### [REQUIREMENT]
Repeat the data exactly, please.
Start of DATASET CONTENT
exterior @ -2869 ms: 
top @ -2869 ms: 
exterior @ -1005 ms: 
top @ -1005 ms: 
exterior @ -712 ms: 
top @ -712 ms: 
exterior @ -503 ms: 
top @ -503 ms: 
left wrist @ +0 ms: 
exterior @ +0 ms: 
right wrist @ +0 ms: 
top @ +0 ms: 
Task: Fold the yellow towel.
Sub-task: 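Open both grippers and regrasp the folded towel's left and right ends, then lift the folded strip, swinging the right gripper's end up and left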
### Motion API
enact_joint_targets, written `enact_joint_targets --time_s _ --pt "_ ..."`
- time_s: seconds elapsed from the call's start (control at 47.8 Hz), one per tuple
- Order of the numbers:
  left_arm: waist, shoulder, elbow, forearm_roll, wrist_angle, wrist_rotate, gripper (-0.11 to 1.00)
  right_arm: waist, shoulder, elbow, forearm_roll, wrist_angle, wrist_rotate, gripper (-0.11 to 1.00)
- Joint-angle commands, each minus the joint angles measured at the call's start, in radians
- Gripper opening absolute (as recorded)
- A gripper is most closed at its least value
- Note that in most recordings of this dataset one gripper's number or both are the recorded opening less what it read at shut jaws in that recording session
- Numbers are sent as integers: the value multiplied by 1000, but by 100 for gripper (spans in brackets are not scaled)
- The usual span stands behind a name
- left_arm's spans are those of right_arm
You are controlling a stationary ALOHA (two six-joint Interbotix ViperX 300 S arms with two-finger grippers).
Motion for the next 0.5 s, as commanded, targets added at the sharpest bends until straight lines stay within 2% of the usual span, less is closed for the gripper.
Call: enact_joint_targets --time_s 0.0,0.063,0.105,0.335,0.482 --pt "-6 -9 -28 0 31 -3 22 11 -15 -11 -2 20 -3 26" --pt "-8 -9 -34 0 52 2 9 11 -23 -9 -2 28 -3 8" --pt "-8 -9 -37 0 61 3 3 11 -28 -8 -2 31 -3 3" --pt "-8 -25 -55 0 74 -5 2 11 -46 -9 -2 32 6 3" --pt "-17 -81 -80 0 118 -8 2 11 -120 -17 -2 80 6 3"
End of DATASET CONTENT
### [ANSWER FOR THIS EXERCISE]
exterior @ -2869 ms: 
top @ -2869 ms: 
exterior @ -1005 ms: 
top @ -1005 ms: 
exterior @ -712 ms: 
top @ -712 ms: 
exterior @ -503 ms: 
top @ -503 ms: 
left wrist @ +0 ms: 
exterior @ +0 ms: 
right wrist @ +0 ms: 
top @ +0 ms: 
Task: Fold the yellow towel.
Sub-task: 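Open both grippers and regrasp the folded towel's left and right ends, then lift the folded strip, swinging the right gripper's end up and left
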### Motion API
enact_joint_targets, written `enact_joint_targets --time_s _ --pt "_ ..."`
- time_s: seconds elapsed from the call's start (control at 47.8 Hz), one per tuple
- Order of the numbers:
  left_arm: waist, shoulder, elbow, forearm_roll, wrist_angle, wrist_rotate, gripper (-0.11 to 1.00)
  right_arm: waist, shoulder, elbow, forearm_roll, wrist_angle, wrist_rotate, gripper (-0.11 to 1.00)
- Joint-angle commands, each minus the joint angles measured at the call's start, in radians
- Gripper opening absolute (as recorded)
- A gripper is most closed at its least value
- Note that in most recordings of this dataset one gripper's number or both are the recorded opening less what it read at shut jaws in that recording session
- Numbers are sent as integers: the value multiplied by 1000, but by 100 for gripper (spans in brackets are not scaled)
- The usual span stands behind a name
- left_arm's spans are those of right_arm
You are controlling a stationary ALOHA (two six-joint Interbotix ViperX 300 S arms with two-finger grippers).
Motion for the next 0.5 s, as commanded, targets added at the sharpest bends until straight lines stay within 2% of the usual span, less is closed for the gripper.
Call: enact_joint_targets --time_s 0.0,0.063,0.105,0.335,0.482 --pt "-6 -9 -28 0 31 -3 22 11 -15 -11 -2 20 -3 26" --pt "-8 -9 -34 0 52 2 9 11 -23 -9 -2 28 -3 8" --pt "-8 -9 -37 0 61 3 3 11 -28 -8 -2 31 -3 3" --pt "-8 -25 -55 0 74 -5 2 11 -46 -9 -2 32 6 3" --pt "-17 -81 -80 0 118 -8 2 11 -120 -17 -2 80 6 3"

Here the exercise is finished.